◆ Problem ◆
Please print the data shown below without any alteration.

◆ Collected data ◆
..........
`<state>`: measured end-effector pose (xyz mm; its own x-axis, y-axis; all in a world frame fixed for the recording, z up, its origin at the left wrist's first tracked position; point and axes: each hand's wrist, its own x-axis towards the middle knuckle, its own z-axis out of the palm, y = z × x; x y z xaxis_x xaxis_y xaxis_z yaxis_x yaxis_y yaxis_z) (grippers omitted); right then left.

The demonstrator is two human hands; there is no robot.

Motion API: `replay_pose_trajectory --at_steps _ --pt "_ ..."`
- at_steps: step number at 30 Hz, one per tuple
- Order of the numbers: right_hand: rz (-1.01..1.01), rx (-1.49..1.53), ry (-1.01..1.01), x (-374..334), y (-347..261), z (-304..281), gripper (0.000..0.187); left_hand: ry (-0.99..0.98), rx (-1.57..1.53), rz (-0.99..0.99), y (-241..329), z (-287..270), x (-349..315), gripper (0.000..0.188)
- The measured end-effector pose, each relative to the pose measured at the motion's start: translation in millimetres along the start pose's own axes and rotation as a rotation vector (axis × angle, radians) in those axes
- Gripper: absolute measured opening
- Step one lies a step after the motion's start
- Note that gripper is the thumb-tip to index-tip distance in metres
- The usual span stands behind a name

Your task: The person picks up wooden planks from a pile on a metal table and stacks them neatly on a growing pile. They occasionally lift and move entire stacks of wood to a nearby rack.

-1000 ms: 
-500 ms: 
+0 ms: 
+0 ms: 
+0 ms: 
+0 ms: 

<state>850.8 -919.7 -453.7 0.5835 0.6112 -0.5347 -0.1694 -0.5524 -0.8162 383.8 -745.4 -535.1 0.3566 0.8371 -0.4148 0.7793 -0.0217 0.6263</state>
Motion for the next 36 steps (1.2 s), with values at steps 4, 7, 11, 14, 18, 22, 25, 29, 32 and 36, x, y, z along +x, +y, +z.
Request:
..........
◆ Reply to the task ◆
`<state>`: measured end-effector pose (xyz mm; its own x-axis, y-axis; all in a world frame fixed for the recording, z up, its origin at the left wrist's first tracked position; point and axes: each hand's wrist, its own x-axis towards the middle knuckle, its own z-axis out of the palm, y = z × x; x y z xaxis_x xaxis_y xaxis_z yaxis_x yaxis_y yaxis_z) (grippers omitted); right then left.

The demonstrator is two human hands; there is no robot.

Motion API: `replay_pose_trajectory --at_steps _ --pt "_ ..."`
- at_steps: step number at 30 Hz, one per tuple
- Order of the numbers: right_hand: rz (-1.01..1.01), rx (-1.49..1.53), ry (-1.01..1.01), x (-374..334), y (-347..261), z (-304..281), gripper (0.000..0.187); left_hand: ry (-0.99..0.98), rx (-1.57..1.53), rz (-0.99..0.99), y (-241..329), z (-287..270), x (-349..315), gripper (0.000..0.188)
- The measured end-effector pose, each relative to the pose measured at the motion's start: translation in millimetres along the start pose's own axes and rotation as a rotation vector (axis × angle, radians) in those axes
- Gripper: absolute measured opening
- Step one lies a step after the motion's start
- Note that gripper is the thumb-tip to index-tip distance in metres
- The usual span stands behind a name

Your task: The person picks up wooden planks from a pile on a metal table and stacks them neatly on a growing pile. They occasionally lift and move entire stacks of wood to a nearby rack.

-1000 ms: 
-500 ms: 
+0 ms: 
+0 ms: 
+0 ms: 
+0 ms: 

<state>850.8 -919.7 -453.7 0.5835 0.6112 -0.5347 -0.1694 -0.5524 -0.8162 383.8 -745.4 -535.1 0.3566 0.8371 -0.4148 0.7793 -0.0217 0.6263</state>
Motion for the next 36 steps (1.2 s), with values at steps 4, 7, 11, 14, 18, 22, 25, 29, 32 and 36, x, y, z along +x, +y, +z.
Request:

This answer is complete as written.